§ EXERCISE:
Keep only the lines of the data below that contain "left", and copy them.

§ DATA SHOWN:
··········
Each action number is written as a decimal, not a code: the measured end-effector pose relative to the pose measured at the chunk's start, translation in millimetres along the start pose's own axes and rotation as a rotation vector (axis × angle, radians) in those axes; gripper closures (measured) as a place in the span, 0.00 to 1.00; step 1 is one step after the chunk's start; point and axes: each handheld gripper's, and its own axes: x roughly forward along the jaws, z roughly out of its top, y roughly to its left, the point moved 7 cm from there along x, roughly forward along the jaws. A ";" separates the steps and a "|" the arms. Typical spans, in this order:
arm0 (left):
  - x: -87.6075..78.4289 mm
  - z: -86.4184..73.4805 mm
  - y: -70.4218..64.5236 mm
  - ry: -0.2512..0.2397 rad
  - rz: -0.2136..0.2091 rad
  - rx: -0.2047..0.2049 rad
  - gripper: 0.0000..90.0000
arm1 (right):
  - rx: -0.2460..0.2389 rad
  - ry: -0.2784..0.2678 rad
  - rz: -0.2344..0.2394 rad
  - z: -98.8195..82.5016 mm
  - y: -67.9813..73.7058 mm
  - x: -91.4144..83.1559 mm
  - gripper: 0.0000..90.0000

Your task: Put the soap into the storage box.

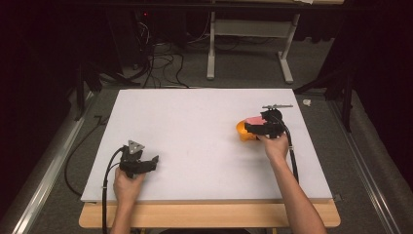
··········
§ TASK RESPONSE:
Each action number is written as a decimal, not a code: the measured end-effector pose relative to the pose measured at the chunk's start, translation in millimetres along the start pose's own axes and rotation as a rotation vector (axis × angle, radians) in those axes; gripper closures (measured) as a place in the span, 0.00 to 1.00; step 1 is one step after the chunk's start; point and axes: each handheld gripper's, and its own axes: x roughly forward along the jaws, z roughly out of its top, y roughly to its left, the point moved 7 cm from there along x, roughly forward along the jaws. A ";" separates the steps and a "|" the arms. Typical spans, in this order:
arm0 (left):

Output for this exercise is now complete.